Task goal: Write out the data exactly from its first line onward, ending with the line in which "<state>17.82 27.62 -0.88" appears.

Recorded data:

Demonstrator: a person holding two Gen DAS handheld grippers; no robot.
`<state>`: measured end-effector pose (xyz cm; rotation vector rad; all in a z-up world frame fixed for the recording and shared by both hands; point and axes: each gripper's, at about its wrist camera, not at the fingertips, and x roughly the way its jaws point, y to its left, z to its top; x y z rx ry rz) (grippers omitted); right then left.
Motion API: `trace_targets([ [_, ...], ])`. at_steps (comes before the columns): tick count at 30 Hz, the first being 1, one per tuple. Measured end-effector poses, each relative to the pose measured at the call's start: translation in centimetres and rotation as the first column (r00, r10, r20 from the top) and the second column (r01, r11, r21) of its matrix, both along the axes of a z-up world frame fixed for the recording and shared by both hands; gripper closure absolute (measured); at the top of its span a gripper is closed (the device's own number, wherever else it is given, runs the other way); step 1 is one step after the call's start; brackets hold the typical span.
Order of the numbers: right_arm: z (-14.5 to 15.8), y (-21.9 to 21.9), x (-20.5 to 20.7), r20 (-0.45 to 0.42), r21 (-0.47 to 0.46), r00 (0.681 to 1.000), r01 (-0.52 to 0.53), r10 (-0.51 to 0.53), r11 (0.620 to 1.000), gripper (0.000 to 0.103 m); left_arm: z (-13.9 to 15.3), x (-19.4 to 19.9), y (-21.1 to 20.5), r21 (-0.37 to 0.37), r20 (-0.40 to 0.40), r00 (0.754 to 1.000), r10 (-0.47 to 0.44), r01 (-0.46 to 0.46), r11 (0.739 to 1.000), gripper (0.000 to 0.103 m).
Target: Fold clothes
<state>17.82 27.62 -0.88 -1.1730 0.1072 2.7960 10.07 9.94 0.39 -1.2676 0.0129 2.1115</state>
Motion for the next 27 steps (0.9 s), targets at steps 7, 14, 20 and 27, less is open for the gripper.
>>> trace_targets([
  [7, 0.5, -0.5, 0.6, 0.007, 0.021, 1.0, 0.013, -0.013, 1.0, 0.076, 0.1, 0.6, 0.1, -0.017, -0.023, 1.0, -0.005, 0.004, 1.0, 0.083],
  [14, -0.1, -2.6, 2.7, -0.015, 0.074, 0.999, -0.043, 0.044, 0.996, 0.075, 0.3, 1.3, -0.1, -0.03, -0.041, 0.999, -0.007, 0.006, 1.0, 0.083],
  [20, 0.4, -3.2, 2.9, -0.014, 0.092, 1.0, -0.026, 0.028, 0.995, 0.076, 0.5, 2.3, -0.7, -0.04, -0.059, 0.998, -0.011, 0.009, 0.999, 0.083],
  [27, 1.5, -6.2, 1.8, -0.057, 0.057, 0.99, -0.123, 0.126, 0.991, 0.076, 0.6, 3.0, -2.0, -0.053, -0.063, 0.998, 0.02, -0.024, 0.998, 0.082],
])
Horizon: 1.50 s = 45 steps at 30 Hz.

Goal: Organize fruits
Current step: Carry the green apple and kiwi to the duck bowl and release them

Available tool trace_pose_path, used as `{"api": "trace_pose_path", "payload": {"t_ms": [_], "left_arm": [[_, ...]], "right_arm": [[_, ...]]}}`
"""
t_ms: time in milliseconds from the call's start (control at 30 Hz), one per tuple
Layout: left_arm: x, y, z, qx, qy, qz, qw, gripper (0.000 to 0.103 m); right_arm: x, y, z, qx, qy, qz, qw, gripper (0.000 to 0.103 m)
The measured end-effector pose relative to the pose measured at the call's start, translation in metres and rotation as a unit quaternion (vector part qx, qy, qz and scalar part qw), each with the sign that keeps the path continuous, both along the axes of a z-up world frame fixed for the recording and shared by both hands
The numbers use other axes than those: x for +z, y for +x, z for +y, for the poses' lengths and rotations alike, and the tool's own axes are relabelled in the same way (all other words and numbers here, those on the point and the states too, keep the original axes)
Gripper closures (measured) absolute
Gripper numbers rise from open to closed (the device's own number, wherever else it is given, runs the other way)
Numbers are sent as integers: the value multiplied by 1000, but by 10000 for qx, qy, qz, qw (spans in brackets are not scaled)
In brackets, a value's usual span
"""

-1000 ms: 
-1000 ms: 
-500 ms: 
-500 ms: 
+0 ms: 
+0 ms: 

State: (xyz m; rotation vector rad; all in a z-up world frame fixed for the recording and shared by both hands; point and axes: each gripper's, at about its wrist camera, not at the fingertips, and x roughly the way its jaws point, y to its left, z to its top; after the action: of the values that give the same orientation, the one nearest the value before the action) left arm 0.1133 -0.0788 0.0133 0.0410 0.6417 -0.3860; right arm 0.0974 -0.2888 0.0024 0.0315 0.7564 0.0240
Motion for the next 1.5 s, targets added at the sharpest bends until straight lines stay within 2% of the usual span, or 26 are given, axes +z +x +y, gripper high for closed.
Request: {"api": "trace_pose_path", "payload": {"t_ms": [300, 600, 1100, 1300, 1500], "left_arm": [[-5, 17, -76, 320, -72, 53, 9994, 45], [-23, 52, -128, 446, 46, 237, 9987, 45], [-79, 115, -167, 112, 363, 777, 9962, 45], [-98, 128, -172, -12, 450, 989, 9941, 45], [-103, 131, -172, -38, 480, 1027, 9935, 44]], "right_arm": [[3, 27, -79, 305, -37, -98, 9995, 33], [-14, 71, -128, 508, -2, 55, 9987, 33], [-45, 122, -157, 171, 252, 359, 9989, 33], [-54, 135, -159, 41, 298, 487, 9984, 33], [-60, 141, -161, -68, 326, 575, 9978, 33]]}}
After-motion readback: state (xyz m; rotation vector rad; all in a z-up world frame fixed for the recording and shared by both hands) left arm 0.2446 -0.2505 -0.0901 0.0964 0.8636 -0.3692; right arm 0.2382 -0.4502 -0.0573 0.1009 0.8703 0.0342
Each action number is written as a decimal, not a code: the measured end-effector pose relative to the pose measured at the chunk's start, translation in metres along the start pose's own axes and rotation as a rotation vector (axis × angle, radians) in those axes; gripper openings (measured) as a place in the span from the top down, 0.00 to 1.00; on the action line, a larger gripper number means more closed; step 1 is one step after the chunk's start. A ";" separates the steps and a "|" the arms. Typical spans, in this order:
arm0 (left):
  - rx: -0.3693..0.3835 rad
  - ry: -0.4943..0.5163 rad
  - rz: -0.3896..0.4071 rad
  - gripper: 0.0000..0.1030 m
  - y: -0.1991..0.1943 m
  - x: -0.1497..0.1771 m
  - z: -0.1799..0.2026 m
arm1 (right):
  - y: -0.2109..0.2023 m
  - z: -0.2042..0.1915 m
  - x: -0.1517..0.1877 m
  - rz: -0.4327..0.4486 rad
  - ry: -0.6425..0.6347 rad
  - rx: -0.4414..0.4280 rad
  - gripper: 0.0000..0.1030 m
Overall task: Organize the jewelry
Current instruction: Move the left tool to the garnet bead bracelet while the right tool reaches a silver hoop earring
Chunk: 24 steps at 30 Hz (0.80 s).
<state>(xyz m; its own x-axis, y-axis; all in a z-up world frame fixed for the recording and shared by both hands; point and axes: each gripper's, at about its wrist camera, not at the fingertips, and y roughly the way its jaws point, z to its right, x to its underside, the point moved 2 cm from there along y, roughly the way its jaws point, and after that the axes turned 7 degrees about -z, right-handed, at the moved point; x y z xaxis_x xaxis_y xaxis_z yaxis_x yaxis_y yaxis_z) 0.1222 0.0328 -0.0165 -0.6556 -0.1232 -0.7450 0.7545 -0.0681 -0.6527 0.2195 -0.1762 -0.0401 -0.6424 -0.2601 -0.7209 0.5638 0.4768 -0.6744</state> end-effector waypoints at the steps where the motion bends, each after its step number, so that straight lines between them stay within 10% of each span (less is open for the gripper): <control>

Your solution:
Demonstrator: a person holding two Gen DAS handheld grippers; no robot.
`<state>`: measured end-effector pose (xyz cm; rotation vector rad; all in a z-up world frame fixed for the recording and shared by both hands; point and axes: each gripper's, at about its wrist camera, not at the fingertips, and x roughly the way its jaws point, y to its left, z to its top; x y z rx ry rz) (grippers omitted); right then left.
Motion API: `trace_targets([ [_, ...], ])`. at_steps (comes before the columns): tick count at 30 Hz, the first being 1, one per tuple. Measured end-effector poses, each relative to the pose measured at the call's start: translation in centimetres and rotation as the first column (r00, r10, r20 from the top) and the second column (r01, r11, r21) of its matrix, both along the axes of a z-up world frame fixed for the recording and shared by both hands; gripper closure absolute (measured); at the top of its span a gripper is closed (the device's own number, wherever else it is given, runs the other way); step 1 is one step after the call's start; brackets hold the typical span.
Order of the numbers: right_arm: z (-14.5 to 15.8), y (-21.9 to 21.9), x (-20.5 to 20.7), r20 (-0.45 to 0.42), r21 (-0.47 to 0.46), r00 (0.681 to 1.000), r01 (-0.52 to 0.53), r10 (-0.51 to 0.53), r11 (0.620 to 1.000), gripper (0.000 to 0.103 m); left_arm: z (-13.9 to 15.3), x (-19.4 to 19.9), y (-21.1 to 20.5), r21 (-0.37 to 0.37), r20 (-0.40 to 0.40), r00 (0.754 to 1.000), r10 (-0.47 to 0.44), r01 (-0.46 to 0.46), r11 (0.739 to 1.000), gripper (0.000 to 0.103 m).
Target: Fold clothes
<state>17.82 27.62 -0.88 -1.1730 0.1072 2.7960 10.07 9.94 0.39 -1.2676 0.0129 2.1115</state>

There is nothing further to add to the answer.